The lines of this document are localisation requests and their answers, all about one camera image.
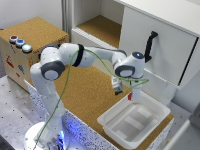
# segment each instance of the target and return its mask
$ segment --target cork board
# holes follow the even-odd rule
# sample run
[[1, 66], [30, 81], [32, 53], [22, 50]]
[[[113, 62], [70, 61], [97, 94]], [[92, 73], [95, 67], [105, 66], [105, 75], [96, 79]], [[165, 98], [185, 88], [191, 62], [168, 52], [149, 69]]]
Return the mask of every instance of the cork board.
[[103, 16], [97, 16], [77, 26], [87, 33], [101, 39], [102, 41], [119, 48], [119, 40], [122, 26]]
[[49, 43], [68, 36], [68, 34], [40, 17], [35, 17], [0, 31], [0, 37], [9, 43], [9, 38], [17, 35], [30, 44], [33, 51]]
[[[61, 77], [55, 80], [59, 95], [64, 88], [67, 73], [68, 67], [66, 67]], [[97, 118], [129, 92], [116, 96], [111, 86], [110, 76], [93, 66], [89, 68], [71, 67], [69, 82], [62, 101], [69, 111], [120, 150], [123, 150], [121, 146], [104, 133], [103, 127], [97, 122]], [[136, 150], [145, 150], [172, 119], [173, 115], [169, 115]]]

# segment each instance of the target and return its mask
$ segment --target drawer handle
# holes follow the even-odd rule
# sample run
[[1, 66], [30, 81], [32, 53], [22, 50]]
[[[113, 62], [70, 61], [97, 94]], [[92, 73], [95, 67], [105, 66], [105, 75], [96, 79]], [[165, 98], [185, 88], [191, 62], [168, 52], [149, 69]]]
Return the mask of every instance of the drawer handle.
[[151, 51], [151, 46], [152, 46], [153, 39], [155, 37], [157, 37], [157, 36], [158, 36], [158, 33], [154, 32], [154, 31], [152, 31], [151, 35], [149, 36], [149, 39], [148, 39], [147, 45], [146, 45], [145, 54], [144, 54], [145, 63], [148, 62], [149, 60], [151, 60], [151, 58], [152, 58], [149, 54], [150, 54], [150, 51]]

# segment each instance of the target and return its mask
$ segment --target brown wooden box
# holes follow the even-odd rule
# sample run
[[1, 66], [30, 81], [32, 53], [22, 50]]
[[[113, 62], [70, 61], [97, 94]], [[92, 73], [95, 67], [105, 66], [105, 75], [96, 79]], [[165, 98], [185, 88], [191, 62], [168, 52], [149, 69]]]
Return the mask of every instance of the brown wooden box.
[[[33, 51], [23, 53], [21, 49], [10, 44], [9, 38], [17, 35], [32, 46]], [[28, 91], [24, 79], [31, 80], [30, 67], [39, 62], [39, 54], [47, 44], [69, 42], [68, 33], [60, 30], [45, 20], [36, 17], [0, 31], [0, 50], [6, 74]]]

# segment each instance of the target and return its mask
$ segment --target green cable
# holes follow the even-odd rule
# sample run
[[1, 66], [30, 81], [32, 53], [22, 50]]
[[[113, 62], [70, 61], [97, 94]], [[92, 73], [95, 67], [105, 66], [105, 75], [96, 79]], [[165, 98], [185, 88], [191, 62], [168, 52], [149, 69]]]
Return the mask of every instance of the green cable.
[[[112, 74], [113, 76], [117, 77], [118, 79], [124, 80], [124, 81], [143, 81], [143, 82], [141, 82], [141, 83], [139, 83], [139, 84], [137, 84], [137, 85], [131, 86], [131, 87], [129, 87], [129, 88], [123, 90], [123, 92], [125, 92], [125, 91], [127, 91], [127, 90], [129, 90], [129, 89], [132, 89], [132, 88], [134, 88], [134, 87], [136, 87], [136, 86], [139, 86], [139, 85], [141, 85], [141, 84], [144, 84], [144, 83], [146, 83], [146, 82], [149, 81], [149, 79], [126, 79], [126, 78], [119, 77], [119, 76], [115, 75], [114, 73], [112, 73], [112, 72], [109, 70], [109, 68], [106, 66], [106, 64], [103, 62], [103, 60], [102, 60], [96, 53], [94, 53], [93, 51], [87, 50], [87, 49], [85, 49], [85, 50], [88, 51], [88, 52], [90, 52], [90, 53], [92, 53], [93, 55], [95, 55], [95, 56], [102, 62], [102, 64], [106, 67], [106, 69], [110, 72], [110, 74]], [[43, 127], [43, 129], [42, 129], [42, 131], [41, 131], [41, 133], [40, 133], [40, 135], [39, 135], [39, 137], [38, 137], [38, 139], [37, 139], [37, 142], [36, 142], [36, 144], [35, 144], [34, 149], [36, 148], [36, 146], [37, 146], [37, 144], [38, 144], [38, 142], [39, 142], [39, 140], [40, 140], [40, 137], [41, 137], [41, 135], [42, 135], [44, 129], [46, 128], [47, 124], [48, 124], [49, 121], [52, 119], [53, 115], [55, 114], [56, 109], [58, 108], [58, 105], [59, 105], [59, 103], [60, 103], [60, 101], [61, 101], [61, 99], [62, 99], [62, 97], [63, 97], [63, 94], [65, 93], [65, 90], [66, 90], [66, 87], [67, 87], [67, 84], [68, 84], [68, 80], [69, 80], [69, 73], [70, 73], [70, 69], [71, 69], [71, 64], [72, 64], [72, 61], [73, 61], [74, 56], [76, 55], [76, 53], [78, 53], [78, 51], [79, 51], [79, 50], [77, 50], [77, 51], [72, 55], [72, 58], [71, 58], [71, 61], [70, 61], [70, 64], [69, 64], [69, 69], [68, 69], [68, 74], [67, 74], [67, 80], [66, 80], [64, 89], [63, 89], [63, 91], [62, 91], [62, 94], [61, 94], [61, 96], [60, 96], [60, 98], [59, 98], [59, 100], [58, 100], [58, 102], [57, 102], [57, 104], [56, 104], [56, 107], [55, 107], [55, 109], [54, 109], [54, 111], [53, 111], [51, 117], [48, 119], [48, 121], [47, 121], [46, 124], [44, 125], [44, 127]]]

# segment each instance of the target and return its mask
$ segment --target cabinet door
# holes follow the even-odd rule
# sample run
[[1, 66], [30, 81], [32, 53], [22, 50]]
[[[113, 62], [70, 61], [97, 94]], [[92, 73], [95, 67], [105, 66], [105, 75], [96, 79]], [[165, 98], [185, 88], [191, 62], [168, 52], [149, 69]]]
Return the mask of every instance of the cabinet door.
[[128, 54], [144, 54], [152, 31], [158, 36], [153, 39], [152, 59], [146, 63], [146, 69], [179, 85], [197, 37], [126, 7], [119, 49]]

How to complete this task — The finished copy should match the data above word for word and contain no pictures.

Written solution —
The lines of this document are localisation requests and their answers, all about one camera image.
# segment each instance of the target and return its mask
$ segment --target cork board
# holes follow the even-odd rule
# sample run
[[1, 66], [30, 81], [32, 53], [22, 50]]
[[[113, 62], [70, 61], [97, 94]], [[92, 73], [95, 67], [105, 66], [105, 75], [96, 79]], [[165, 98], [185, 88], [191, 62], [168, 52], [149, 69]]]
Return the mask of every instance of the cork board.
[[103, 16], [97, 16], [77, 26], [87, 33], [101, 39], [102, 41], [119, 48], [119, 40], [122, 26]]
[[49, 43], [68, 36], [68, 34], [40, 17], [35, 17], [0, 31], [0, 37], [9, 43], [9, 38], [17, 35], [30, 44], [33, 51]]
[[[61, 77], [55, 80], [59, 95], [64, 88], [67, 73], [68, 67], [66, 67]], [[97, 118], [129, 92], [116, 96], [111, 86], [110, 76], [93, 66], [89, 68], [71, 67], [69, 82], [62, 101], [69, 111], [120, 150], [123, 150], [121, 146], [104, 133], [103, 127], [97, 122]], [[136, 150], [145, 150], [172, 119], [173, 115], [169, 115]]]

# segment each instance of the target and return its mask
$ segment --target drawer handle
# holes follow the even-odd rule
# sample run
[[1, 66], [30, 81], [32, 53], [22, 50]]
[[[113, 62], [70, 61], [97, 94]], [[92, 73], [95, 67], [105, 66], [105, 75], [96, 79]], [[165, 98], [185, 88], [191, 62], [168, 52], [149, 69]]]
Return the mask of every instance of the drawer handle.
[[151, 51], [151, 46], [152, 46], [153, 39], [155, 37], [157, 37], [157, 36], [158, 36], [158, 33], [154, 32], [154, 31], [152, 31], [151, 35], [149, 36], [149, 39], [148, 39], [147, 45], [146, 45], [145, 54], [144, 54], [145, 63], [148, 62], [149, 60], [151, 60], [151, 58], [152, 58], [149, 54], [150, 54], [150, 51]]

# segment each instance of the target and return its mask
$ segment --target brown wooden box
# holes follow the even-odd rule
# sample run
[[1, 66], [30, 81], [32, 53], [22, 50]]
[[[113, 62], [70, 61], [97, 94]], [[92, 73], [95, 67], [105, 66], [105, 75], [96, 79]], [[165, 98], [185, 88], [191, 62], [168, 52], [149, 69]]]
Return the mask of every instance of the brown wooden box.
[[[33, 51], [23, 53], [21, 49], [10, 44], [9, 38], [17, 35], [32, 46]], [[28, 91], [24, 79], [31, 80], [30, 67], [39, 62], [39, 54], [47, 44], [69, 42], [68, 33], [60, 30], [45, 20], [36, 17], [0, 31], [0, 50], [6, 74]]]

# segment each instance of the target and return its mask
$ segment --target green cable
# holes follow the even-odd rule
# sample run
[[1, 66], [30, 81], [32, 53], [22, 50]]
[[[113, 62], [70, 61], [97, 94]], [[92, 73], [95, 67], [105, 66], [105, 75], [96, 79]], [[165, 98], [185, 88], [191, 62], [168, 52], [149, 69]]]
Return the mask of every instance of the green cable.
[[[112, 74], [113, 76], [117, 77], [118, 79], [124, 80], [124, 81], [143, 81], [143, 82], [141, 82], [141, 83], [139, 83], [139, 84], [137, 84], [137, 85], [131, 86], [131, 87], [129, 87], [129, 88], [123, 90], [123, 92], [125, 92], [125, 91], [127, 91], [127, 90], [129, 90], [129, 89], [132, 89], [132, 88], [134, 88], [134, 87], [136, 87], [136, 86], [139, 86], [139, 85], [141, 85], [141, 84], [144, 84], [144, 83], [146, 83], [146, 82], [149, 81], [149, 79], [126, 79], [126, 78], [119, 77], [119, 76], [115, 75], [114, 73], [112, 73], [112, 72], [109, 70], [109, 68], [106, 66], [106, 64], [103, 62], [103, 60], [102, 60], [96, 53], [94, 53], [93, 51], [87, 50], [87, 49], [85, 49], [85, 50], [88, 51], [88, 52], [90, 52], [90, 53], [92, 53], [93, 55], [95, 55], [95, 56], [102, 62], [102, 64], [106, 67], [106, 69], [110, 72], [110, 74]], [[43, 127], [43, 129], [42, 129], [42, 131], [41, 131], [41, 133], [40, 133], [40, 135], [39, 135], [39, 137], [38, 137], [38, 139], [37, 139], [37, 142], [36, 142], [36, 144], [35, 144], [34, 149], [36, 148], [36, 146], [37, 146], [37, 144], [38, 144], [38, 142], [39, 142], [39, 140], [40, 140], [40, 137], [41, 137], [41, 135], [42, 135], [44, 129], [46, 128], [47, 124], [48, 124], [49, 121], [52, 119], [53, 115], [55, 114], [56, 109], [58, 108], [58, 105], [59, 105], [59, 103], [60, 103], [60, 101], [61, 101], [61, 99], [62, 99], [62, 97], [63, 97], [63, 94], [65, 93], [65, 90], [66, 90], [66, 87], [67, 87], [67, 84], [68, 84], [68, 80], [69, 80], [69, 73], [70, 73], [70, 69], [71, 69], [71, 64], [72, 64], [72, 61], [73, 61], [74, 56], [76, 55], [76, 53], [78, 53], [78, 51], [79, 51], [79, 50], [77, 50], [77, 51], [72, 55], [72, 58], [71, 58], [71, 61], [70, 61], [70, 64], [69, 64], [69, 69], [68, 69], [68, 74], [67, 74], [67, 80], [66, 80], [64, 89], [63, 89], [63, 91], [62, 91], [62, 94], [61, 94], [61, 96], [60, 96], [60, 98], [59, 98], [59, 100], [58, 100], [58, 102], [57, 102], [57, 104], [56, 104], [56, 107], [55, 107], [55, 109], [54, 109], [54, 111], [53, 111], [51, 117], [48, 119], [48, 121], [47, 121], [46, 124], [44, 125], [44, 127]]]

# segment each instance of the target and return its mask
$ segment --target cabinet door
# holes follow the even-odd rule
# sample run
[[1, 66], [30, 81], [32, 53], [22, 50]]
[[[113, 62], [70, 61], [97, 94]], [[92, 73], [95, 67], [105, 66], [105, 75], [96, 79]], [[165, 98], [185, 88], [191, 62], [168, 52], [149, 69]]]
Return the mask of every instance of the cabinet door.
[[128, 54], [144, 54], [152, 31], [158, 36], [153, 39], [152, 59], [146, 63], [146, 69], [179, 85], [197, 37], [126, 7], [119, 49]]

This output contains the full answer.